_AVAILABLE DATA_
★ ★ ★ ★
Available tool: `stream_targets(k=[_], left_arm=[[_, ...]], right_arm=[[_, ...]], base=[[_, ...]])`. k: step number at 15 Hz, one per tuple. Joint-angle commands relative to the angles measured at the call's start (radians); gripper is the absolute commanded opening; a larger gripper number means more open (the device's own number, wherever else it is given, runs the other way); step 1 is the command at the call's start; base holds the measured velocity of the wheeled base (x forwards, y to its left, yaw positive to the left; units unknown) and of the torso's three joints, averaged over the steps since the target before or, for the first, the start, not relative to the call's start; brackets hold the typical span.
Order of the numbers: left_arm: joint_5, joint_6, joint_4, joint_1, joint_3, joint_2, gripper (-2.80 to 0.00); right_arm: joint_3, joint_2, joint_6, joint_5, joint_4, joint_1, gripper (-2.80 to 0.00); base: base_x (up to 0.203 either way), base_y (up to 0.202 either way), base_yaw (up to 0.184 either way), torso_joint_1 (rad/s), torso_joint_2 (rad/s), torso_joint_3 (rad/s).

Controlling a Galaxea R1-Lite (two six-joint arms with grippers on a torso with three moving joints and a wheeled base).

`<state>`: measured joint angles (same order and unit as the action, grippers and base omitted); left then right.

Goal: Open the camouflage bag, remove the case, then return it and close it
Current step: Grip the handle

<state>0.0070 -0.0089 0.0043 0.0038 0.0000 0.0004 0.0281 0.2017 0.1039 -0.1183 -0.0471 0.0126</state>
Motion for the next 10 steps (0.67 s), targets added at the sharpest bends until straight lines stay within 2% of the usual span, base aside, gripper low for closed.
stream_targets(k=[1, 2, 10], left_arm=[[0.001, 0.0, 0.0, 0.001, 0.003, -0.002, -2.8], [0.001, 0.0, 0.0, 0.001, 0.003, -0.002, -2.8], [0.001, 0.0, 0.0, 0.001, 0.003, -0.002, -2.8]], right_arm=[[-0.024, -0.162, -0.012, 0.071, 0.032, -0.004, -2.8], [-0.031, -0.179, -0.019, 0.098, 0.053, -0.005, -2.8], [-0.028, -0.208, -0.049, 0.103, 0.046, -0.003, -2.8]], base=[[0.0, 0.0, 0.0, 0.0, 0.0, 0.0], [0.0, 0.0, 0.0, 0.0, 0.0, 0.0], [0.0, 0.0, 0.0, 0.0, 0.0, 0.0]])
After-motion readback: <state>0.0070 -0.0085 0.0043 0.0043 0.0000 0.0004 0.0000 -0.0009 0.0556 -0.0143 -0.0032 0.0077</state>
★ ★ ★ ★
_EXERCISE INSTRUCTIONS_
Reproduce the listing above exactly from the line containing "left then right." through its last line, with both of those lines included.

_TASK OUTPUT_
`<state>`: measured joint angles (same order and unit as the action, grippers and base omitted); left then right.

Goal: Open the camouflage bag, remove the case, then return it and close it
Current step: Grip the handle

<state>0.0070 -0.0089 0.0043 0.0038 0.0000 0.0004 0.0281 0.2017 0.1039 -0.1183 -0.0471 0.0126</state>
Motion for the next 10 steps (0.67 s), targets added at the sharpest bends until straight lines stay within 2% of the usual span, base aside, gripper low for closed.
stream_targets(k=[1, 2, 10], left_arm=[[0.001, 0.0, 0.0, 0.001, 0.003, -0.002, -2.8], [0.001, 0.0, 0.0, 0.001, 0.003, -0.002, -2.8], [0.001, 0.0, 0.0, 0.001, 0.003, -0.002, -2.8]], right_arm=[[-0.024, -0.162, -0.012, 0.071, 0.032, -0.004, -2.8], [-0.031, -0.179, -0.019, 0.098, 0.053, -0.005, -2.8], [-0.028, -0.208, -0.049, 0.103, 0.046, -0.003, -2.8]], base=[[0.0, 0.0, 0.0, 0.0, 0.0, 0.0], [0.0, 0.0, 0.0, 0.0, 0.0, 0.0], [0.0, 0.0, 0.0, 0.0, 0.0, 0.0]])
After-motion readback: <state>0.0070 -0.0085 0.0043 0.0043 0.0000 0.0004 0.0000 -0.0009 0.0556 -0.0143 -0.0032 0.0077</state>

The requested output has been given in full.